Ginsberg’s three-article series from June 20-27 last year—whose headlines were “Those we work with are my teachers for life,” “I get to do good stuff all day long,” and “You don’t know what impact we may have”—earned her the 2014 David Twersky Journalism Award, which comes with a medal and a $1,000 prize.
“Johanna Ginsberg draws attention to a remarkable story of a congregation taking action and making real its commitment to heal the world,” said Elana Kahn-Oren, a former president of the American Jewish Press Association and a judge for the award, whose winner is announced annually on the late David Twersky’s Feb. 19 birthday. “The depth, nuance, and compassion in her reporting should serve as a model to all those who seek to use journalism to shine a light on the human condition.”

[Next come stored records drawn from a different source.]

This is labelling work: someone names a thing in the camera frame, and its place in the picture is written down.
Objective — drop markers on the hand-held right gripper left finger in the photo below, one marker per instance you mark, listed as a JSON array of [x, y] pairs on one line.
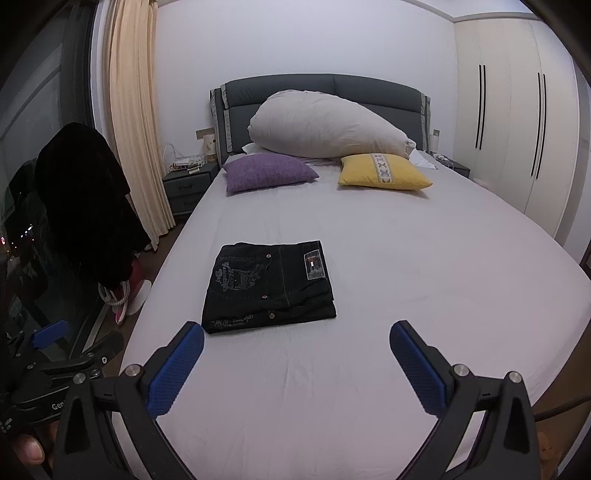
[[178, 369]]

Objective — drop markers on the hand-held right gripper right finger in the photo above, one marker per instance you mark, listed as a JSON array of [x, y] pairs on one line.
[[418, 369]]

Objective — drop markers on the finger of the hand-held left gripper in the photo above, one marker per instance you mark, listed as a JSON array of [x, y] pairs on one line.
[[51, 333]]

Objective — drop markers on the black denim pants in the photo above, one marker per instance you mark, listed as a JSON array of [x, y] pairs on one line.
[[258, 295]]

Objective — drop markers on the person's left hand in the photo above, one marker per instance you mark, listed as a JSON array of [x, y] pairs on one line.
[[28, 451]]

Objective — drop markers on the pink white appliance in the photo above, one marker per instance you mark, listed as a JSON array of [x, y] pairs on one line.
[[134, 295]]

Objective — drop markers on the bed with white sheet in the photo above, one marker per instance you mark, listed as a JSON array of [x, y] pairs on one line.
[[415, 277]]

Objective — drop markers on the black hanging garment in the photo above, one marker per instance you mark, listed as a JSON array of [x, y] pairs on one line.
[[83, 198]]

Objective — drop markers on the tan soft object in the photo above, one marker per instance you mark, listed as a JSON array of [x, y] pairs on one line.
[[548, 447]]

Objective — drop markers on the dark grey nightstand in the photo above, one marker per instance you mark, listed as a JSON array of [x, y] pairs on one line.
[[455, 168], [187, 189]]

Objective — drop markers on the yellow pillow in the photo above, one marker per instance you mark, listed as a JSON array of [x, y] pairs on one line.
[[360, 173]]

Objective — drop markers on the purple pillow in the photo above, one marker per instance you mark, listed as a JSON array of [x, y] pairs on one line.
[[268, 173]]

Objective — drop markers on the small beige box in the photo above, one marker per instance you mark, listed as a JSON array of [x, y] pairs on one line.
[[210, 147]]

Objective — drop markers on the flat white pillow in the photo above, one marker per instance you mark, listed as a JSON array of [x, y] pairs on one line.
[[318, 160]]

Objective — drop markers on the beige curtain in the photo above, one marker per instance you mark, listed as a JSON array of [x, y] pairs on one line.
[[134, 115]]

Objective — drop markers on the glass window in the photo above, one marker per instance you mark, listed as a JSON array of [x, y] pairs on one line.
[[41, 83]]

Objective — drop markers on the large white pillow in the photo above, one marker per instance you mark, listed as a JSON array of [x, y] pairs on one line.
[[323, 124]]

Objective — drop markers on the white wardrobe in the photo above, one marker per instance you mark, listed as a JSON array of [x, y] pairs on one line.
[[508, 115]]

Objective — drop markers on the grey padded headboard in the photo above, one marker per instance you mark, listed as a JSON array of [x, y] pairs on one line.
[[286, 87]]

The award, in its third year, was established to recognize the work of journalists at the NJJN and The Forward, the newspapers where Twersky worked for a combined two decades. Twersky’s time at The Forward “was a scoop-filled period when he established the newspaper as a serious voice for the Jewish community in Washington,” and at NJJN he “transformed a community paper into a strong, state-wide publication through a series of mergers with neighboring Jewish community newspapers,” according to a press release.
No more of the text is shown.